» Work item: Copy the lines word for word. Begin at the line that contains "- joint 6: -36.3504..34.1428" and end with the final line of the data.

» Data block:

== Segment start ==

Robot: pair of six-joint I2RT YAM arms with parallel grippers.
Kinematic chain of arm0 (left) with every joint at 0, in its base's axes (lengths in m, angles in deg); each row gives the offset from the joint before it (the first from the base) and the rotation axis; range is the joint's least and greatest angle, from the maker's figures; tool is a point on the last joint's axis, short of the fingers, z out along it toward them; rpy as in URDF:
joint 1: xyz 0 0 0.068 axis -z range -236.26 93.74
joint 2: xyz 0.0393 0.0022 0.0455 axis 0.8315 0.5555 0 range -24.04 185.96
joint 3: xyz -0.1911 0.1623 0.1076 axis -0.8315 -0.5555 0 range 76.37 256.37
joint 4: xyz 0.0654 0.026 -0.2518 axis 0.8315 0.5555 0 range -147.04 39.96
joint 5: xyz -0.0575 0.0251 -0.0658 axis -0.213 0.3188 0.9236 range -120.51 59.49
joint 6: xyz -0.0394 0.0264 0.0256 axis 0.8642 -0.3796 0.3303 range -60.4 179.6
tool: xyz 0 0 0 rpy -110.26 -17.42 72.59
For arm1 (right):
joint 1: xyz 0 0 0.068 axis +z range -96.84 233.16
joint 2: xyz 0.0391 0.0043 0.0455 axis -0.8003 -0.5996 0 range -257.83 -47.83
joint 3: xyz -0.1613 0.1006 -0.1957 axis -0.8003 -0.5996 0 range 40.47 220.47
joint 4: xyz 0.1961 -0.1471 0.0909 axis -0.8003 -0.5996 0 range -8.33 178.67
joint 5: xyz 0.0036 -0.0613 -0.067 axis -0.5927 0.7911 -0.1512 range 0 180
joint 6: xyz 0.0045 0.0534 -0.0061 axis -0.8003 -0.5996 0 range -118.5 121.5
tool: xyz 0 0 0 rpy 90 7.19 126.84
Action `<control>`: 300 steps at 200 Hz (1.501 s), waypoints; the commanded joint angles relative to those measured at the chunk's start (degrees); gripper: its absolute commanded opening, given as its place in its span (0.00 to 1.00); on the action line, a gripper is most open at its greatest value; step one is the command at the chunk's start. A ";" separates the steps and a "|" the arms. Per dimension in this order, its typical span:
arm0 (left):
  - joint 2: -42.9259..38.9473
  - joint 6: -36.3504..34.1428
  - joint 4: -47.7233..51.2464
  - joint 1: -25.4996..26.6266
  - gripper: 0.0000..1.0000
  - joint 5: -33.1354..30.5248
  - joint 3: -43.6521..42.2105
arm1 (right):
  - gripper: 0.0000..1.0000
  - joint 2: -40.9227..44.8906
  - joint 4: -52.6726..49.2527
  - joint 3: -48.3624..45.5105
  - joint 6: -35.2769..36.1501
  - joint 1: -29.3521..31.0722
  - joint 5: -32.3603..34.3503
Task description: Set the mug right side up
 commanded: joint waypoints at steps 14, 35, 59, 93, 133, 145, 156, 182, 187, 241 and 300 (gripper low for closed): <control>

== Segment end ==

» Answer box:
  - joint 6: -36.3504..34.1428
  - joint 4: -47.7233..51.2464
  - joint 1: -25.4996..26.6266
  - gripper: 0.0000..1.0000
  - joint 5: -33.1354..30.5248
  - joint 3: -43.6521..42.2105
arm1 (right):
  - gripper: 0.0000..1.0000
  - joint 2: -40.9227..44.8906
  - joint 4: -52.6726..49.2527
  - joint 3: -48.3624..45.5105
  - joint 6: -35.2769..36.1501
  - joint 1: -29.3521..31.0722
  - joint 5: -32.3603..34.3503
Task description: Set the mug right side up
 commanded: joint waypoints at steps 14, 35, 59, 93, 133, 145, 156, 182, 187, 241 and 300 (gripper low for closed): <control>

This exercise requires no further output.